Does the Raspberry Pi 4 really need active cooling?

Yes when you push the CPU. The bare board hit 80 °C under SBC-bench, only 5 °C below the 85 °C throttle limit[Elektroda, ghost666, post #18109241] Continuous use near that point slows clocks and ages silicon faster.“Keep it below 70 °C for margin,” notes many Pi engineers.

How hot does a bare Raspberry Pi 4 get in normal and heavy use?

Measured idle temperature was 67 °C; heavy multi-core load drove it above 80 °C[Elektroda, ghost666, post #18109241] Room temperature during tests was typical 24 °C. That means the SoC sat 56 °C over ambient.

What temperatures can I expect with the 52Pi ICE tower cooler running?

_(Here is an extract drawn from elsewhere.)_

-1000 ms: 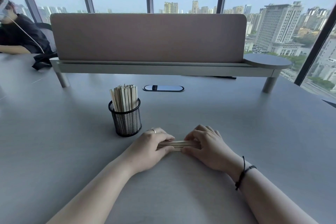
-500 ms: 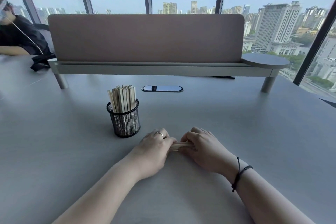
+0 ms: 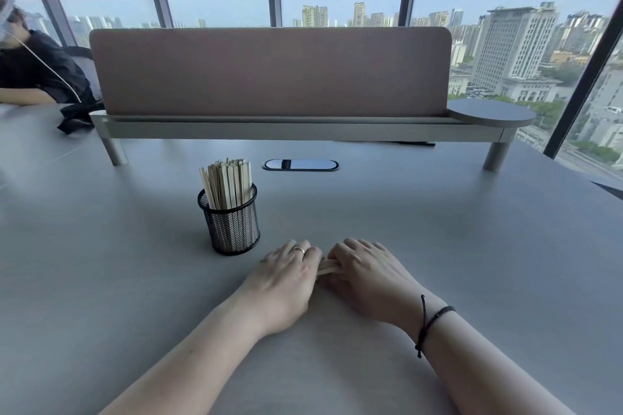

With both heat-sink and fan, the Pi idled at 37 °C and peaked at 46.2 °C during the same stress test—an average 34 °C drop[Elektroda, ghost666, post #18109241] No throttling or frequency capping appeared in the logs.

Is the heat-sink alone sufficient without the fan?

Yes for most indoor workloads. Heat-sink-only tests showed 42 °C idle and 61.2 °C peak under full load[Elektroda, ghost666, post #18109241] This remains 24 °C below the throttle point, giving safe margin in rooms up to roughly 35 °C ambient.

How much power and noise does the ICE tower fan add?

The blue-LED fan draws 80 mA at 5 V—0.4 W[Elektroda, ghost666, post #18111252] That is under 2 % of the 2.5 A USB-C budget, so peripherals still receive full current. Subjectively it is similar to a laptop whisper (~23–25 dBA).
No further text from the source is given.